Fatima reste sans répondre et ferme un moment les yeux en baissant la tête comme une coupable qui reconnaît ses erreurs. Puis, les yeux toujours baissés, dit :
Ce n’est pas ma faute.
Et elle se met à pleurer sans bruit. Un grand tremblement monte en elle qu’elle ne peut arrêter. Elle tremble comme un arbre battu par le vent. La petite se met à gémir dans ses langes. Brutalement, le père appelle l’aînée et lui ordonne de ramener sa sœur avec elle. Tout apeurée, elle obéit et quand elles sont près de lui sur le seuil, il les pousse brutalement à l’intérieur de la pièce et crie :
Garde tes filles avec toi et fais-en ce que tu veux ! Moi je m’en vais ! Et ne m’attends surtout pas !
Sur ces mots, il fait un paquet de ses habits, puis le dénoue pour y ajouter un couteau et sort presque en courant.
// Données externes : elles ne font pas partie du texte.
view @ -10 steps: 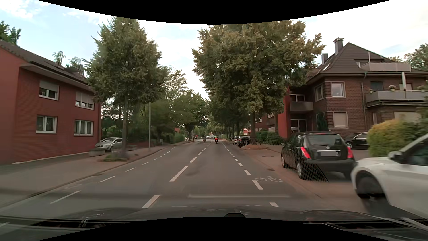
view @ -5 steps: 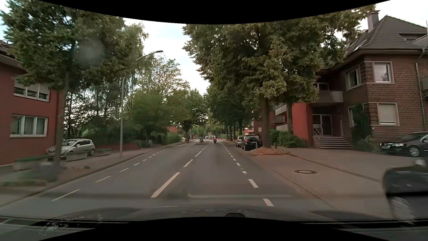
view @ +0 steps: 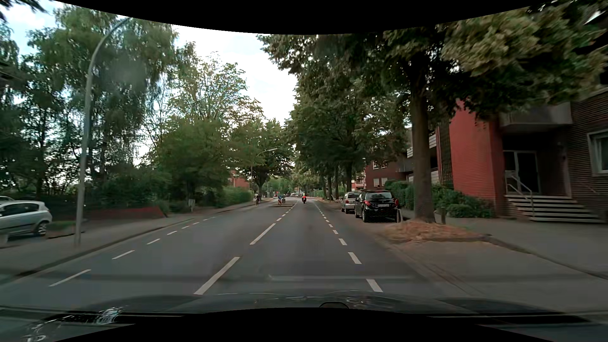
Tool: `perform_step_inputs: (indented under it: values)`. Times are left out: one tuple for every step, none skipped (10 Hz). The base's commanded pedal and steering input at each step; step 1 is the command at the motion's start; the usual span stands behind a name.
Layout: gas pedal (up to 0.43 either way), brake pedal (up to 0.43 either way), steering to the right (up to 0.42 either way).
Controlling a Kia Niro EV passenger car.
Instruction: Follow the waypoints while adhering to traffic rules and regulations
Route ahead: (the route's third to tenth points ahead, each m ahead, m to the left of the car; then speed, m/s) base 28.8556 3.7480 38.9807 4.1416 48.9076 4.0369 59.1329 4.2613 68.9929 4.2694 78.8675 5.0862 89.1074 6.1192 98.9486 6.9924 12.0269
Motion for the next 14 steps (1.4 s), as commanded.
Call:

Dehors il fait un temps tiède et clair. Un voile de brume cache les sommets de la montagne. De l’autre côté de la rivière, un troupeau de bœufs avance lourdement. Au milieu du troupeau sautille la silhouette d’un homme. A l’horizon, quelques moutons marchent dans l’herbe courte. Loin derrière lui, il entend ses filles pleurer.
Quand les bœufs ont traversé la rivière, Ali s’approche. Les bêtes tournent autour de lui, puis elles s’arrêtent en soufflant. Le berger s’arrête à son tour et dit quelque chose qu’Ali ne comprend pas, l’homme répète :
Il commence à faire froid, il est temps de rentrer chez soi.
Je n’ai pas de chez moi !
Ne croyant guère à cette réponse, l’homme sourit et s’en va avec son troupeau qui s’engouffre dans un vallon.
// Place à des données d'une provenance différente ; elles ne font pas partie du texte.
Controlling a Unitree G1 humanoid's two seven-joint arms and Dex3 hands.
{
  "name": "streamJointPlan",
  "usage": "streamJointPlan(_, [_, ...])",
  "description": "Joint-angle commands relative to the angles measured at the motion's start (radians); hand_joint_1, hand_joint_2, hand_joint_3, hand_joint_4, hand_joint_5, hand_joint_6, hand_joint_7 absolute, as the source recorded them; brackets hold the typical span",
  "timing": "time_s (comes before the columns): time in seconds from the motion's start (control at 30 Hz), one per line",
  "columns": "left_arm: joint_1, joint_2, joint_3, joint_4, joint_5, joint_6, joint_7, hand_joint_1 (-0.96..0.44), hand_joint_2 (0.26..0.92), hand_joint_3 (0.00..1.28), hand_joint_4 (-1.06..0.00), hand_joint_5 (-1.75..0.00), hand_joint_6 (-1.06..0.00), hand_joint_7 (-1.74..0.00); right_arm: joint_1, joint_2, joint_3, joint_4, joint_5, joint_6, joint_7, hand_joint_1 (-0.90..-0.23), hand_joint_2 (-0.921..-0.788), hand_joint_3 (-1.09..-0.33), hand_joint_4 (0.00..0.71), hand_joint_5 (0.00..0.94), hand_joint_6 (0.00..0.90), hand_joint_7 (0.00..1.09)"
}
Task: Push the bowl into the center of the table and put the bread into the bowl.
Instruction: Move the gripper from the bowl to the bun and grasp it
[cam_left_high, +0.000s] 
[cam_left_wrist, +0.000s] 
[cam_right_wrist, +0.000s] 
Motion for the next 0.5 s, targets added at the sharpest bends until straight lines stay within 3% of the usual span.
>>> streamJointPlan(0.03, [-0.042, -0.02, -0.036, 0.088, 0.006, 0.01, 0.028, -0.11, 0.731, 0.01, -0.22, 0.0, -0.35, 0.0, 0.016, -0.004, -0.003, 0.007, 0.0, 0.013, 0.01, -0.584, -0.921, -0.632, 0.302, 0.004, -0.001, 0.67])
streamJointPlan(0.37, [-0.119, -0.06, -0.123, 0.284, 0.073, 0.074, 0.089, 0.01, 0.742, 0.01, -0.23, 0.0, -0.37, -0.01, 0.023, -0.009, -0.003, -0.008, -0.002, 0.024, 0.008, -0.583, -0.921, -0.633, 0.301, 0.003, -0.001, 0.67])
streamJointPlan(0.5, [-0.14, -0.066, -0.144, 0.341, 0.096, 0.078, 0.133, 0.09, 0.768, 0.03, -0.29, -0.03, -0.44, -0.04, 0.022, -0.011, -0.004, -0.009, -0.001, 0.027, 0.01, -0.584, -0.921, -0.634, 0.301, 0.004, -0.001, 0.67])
La nuit est venue. Ali marche sur le chemin silencieux qui l’éloigne de sa demeure. Puis, seul demeure le bruit de ses pas. Vers l’est, les derniers rayons du soleil frappent le sommet des arbres.
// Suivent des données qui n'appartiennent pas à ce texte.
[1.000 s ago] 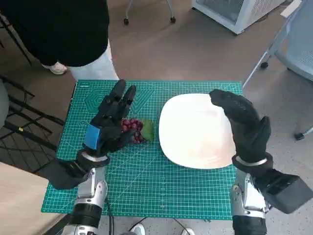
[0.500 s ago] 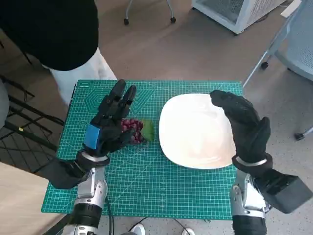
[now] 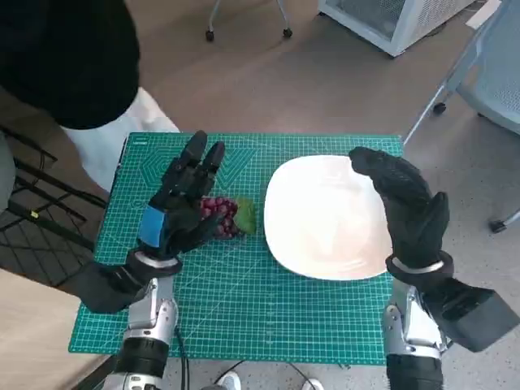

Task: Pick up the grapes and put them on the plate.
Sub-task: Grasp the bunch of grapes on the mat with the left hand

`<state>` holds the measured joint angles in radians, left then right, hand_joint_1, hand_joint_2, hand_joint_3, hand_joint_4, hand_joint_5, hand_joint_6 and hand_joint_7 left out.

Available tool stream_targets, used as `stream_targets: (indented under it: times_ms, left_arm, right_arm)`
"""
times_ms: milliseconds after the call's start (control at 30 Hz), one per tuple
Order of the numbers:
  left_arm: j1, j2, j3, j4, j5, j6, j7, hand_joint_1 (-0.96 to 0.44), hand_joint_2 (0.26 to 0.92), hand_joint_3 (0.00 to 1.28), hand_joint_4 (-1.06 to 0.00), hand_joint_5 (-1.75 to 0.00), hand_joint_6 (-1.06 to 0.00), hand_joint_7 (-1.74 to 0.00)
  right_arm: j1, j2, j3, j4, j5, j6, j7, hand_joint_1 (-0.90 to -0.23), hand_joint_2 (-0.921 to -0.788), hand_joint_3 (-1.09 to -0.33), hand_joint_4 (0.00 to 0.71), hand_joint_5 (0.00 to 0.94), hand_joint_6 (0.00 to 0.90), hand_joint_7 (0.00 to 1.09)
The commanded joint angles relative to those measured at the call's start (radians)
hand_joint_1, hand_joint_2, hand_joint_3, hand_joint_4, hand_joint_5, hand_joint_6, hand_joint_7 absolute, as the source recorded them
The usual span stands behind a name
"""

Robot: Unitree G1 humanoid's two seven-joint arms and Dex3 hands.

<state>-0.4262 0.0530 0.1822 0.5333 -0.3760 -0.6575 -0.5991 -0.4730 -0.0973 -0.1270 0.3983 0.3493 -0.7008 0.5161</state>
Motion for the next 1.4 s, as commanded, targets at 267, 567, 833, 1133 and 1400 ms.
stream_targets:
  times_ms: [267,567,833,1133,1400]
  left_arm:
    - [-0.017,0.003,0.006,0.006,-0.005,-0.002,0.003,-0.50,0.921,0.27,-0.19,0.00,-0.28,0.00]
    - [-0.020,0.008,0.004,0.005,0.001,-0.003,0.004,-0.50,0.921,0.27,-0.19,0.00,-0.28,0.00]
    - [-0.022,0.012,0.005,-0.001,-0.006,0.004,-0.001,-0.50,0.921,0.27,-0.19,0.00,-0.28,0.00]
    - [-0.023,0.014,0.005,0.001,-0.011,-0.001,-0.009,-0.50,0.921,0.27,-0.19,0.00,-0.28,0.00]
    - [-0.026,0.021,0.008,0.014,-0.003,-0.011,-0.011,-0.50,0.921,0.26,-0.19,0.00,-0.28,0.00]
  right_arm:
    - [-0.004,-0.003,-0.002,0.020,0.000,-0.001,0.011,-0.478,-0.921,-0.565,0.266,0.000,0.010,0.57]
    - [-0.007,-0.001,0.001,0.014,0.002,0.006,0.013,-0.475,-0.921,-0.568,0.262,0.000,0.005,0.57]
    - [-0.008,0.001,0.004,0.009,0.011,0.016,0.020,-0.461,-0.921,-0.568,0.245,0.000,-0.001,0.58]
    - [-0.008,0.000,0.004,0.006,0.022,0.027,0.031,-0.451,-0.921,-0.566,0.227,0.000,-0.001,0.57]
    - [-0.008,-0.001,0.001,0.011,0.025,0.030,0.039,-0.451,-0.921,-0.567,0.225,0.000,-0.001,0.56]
Ali sait que le printemps va s’aigrir. Le voyage sera long, car il lui faut franchir les montagnes.
Parvenu sur le flanc de la colline, il marche sans bruit sur le chemin herbeux, il émerge sans heurt. De temps en temps, il lève la tête et regarde vers les montagnes. Il continue sa marche par le chemin du bois, du pas lourd de l’homme qui part pour longtemps.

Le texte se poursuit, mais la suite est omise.